L’azienda replica alla Cgil sul licenziamento contestato: «Non è una ritorsione»
MOSCIANO SANT’ANGELO. La Immedya Noro 2 Srl non ci sta. Alle accuse mosse dalla Filcams Cgil tramite una nota diramata l’8 marzo replica negando ogni tipo di condotta antisindacale e spiegando le ragioni del licenziamento di una lavoratrice. Il sindacato aveva denunciato la presenza di un clima ostile verso le dipendenti da parte della società di Mosciano Sant’Angelo dove sarebbe difficile intavolare confronti sindacali e dove ci sarebbero state lettere disciplinari per aver usufruito di una pausa dal lavoro. Dalla Filcams erano giunte parole di condanna verso gli atteggiamenti aziendali ritenuti non rispettosi dei diritti dei lavoratori. La Immedya Noro 2 Srl ribatte tramite il proprio legale, l’avvocato Alessio De Iuliis, annunciando azioni legali a tutela dell'immagine dell'azienda, dell'amministratore e dei lavoratori tutti.

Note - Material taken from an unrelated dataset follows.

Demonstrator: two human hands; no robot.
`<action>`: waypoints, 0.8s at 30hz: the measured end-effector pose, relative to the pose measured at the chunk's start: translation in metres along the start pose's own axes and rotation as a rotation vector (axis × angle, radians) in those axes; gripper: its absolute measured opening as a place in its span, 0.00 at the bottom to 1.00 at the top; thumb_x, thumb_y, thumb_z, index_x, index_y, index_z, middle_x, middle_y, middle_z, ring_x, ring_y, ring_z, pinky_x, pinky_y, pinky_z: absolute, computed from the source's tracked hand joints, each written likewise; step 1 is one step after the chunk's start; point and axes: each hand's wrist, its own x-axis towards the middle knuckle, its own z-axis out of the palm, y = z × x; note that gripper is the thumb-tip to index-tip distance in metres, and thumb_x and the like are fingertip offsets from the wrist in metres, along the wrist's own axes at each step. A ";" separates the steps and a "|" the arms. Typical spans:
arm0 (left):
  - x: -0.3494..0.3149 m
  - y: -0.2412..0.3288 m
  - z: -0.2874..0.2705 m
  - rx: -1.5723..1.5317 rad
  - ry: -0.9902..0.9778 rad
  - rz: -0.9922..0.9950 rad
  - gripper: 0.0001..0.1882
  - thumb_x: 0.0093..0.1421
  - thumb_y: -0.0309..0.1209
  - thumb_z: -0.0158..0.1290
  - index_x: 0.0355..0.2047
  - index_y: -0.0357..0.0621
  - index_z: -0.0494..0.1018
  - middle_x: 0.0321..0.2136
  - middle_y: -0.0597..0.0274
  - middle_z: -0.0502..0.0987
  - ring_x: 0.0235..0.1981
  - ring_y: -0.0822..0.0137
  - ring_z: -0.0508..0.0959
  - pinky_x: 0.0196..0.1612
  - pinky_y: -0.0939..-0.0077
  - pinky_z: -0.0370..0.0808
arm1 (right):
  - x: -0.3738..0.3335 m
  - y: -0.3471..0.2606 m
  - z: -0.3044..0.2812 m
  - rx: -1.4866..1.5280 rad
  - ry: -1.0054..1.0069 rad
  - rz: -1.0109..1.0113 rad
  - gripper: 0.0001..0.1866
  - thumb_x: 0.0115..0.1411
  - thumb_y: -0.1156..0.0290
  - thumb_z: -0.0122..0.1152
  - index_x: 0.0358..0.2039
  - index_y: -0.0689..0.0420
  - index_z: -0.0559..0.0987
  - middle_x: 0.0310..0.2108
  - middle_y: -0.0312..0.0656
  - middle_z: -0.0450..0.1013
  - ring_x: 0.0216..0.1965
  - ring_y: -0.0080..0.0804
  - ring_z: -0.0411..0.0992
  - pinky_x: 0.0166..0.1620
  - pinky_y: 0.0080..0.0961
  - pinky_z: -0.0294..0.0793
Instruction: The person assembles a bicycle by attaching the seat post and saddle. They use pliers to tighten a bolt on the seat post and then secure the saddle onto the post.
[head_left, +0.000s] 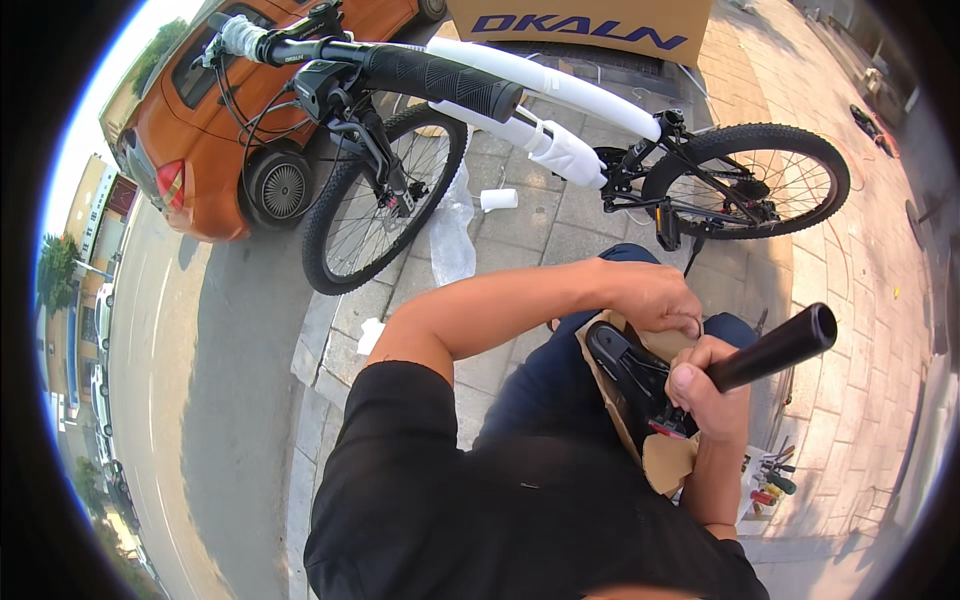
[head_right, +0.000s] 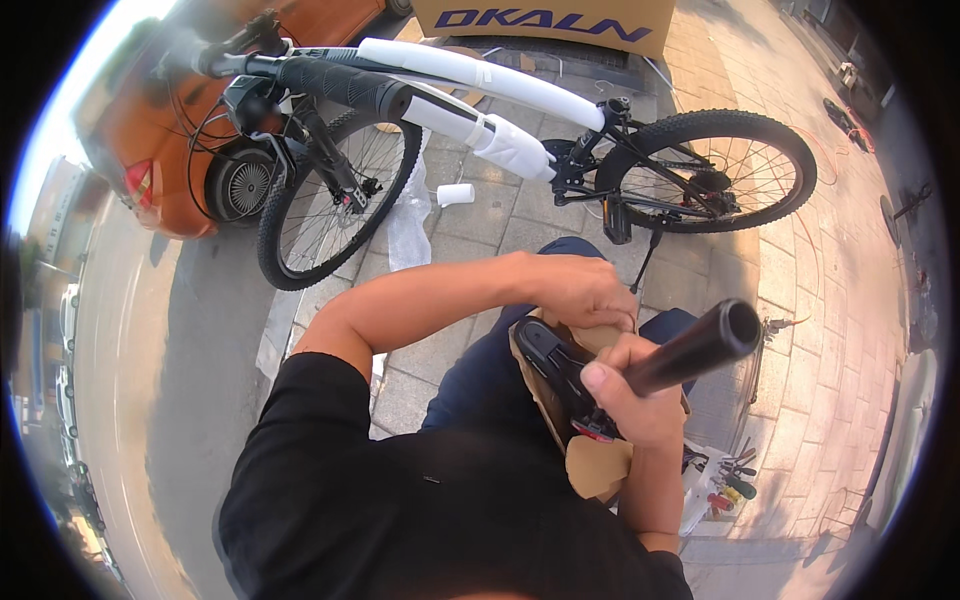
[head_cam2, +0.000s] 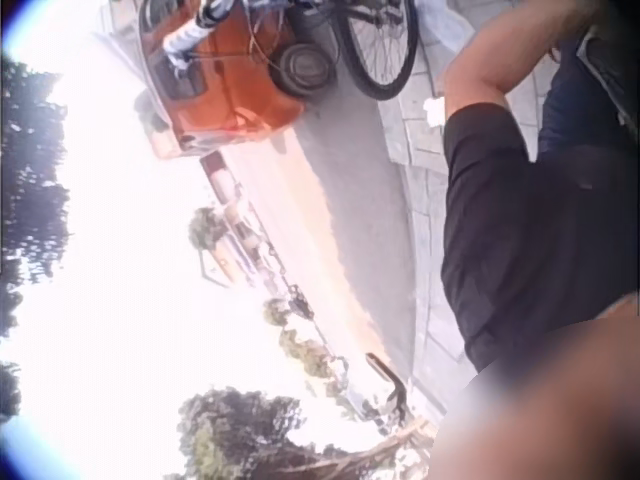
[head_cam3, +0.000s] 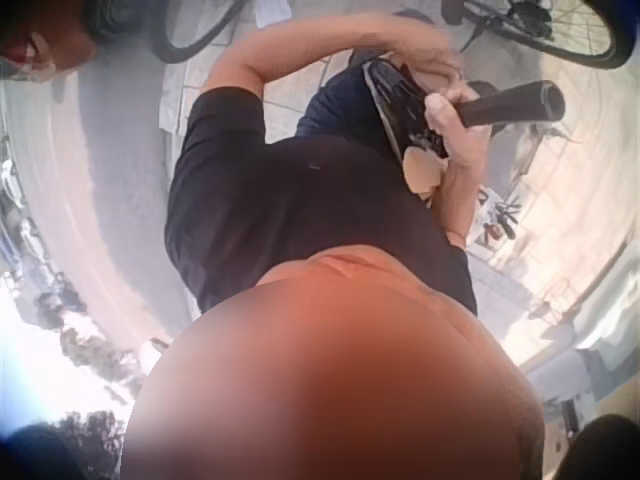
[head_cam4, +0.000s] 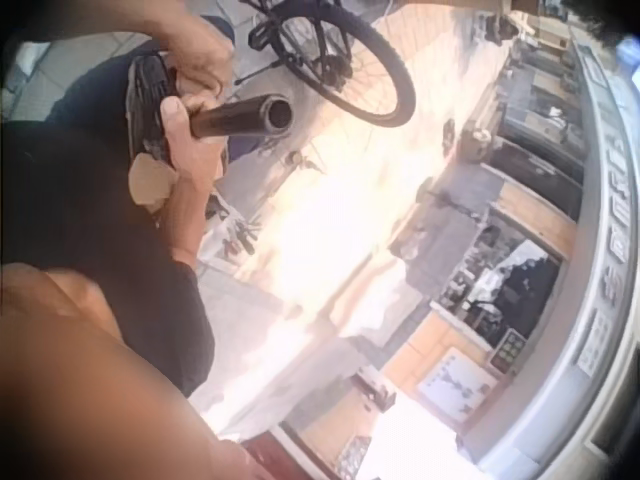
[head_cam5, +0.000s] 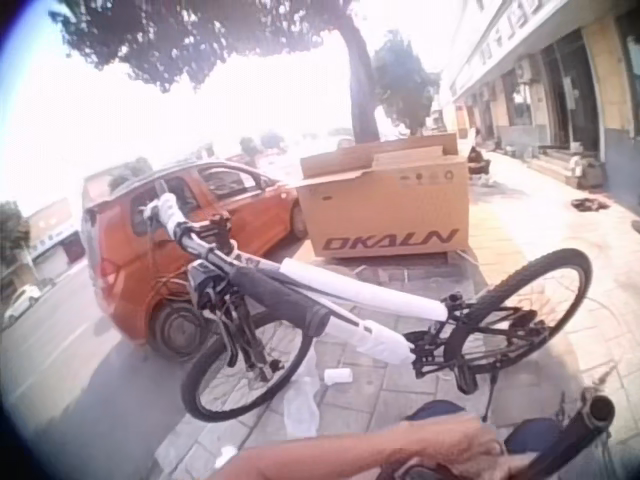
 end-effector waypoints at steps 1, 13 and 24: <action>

«La società ha sempre scrupolosamente rispettato i diritti delle lavoratrici e dei lavoratori sia sotto il profilo retributivo che sotto quello dell’esercizio delle libertà sindacali che non sono mai state compresse», scrive l'avvocato, «La contestazione disciplinare a cui si fa riferimento nella nota è, invero, stata comminata per abbandono del posto di lavoro fermo restando che la società ha sempre rispettato la disciplina delle pause di cui i lavoratori fruiscono all’interno del loro orario di lavoro. Parimenti alcuna condotta antisindacale può essere ascritta alla società per il mancato riconoscimento della rappresentanza sindacale aziendale atteso che la mia assistita aderisce all’Associazione nazionale per l’industria e il terziario applicandone il relativo contratto collettivo nazionale. La circostanza impedisce alla Cgil l’istituzione di una Rsa presso la società non avendo mai attivamente partecipato alla trattativa che ha portato alla sottoscrizione del Ccnl applicato dall’azienda. Ciò chiaramente non significa come malevolmente si lascia intendere nella nota sindacale che la società non consente l’esercizio delle libertà sindacali dei dipendenti come attestato dai numerosi incontri svolti in azienda oltre che con la Cgil anche con altre sigle».
Infine l'avvocato De Iuliis spiega le ragioni del licenziamento, che sarebbe stato intimato «per oggettive ragioni economiche e non per le menzionate ragioni discriminatorie che verranno fermamente contestate in ogni sede opportuna». (v.m.)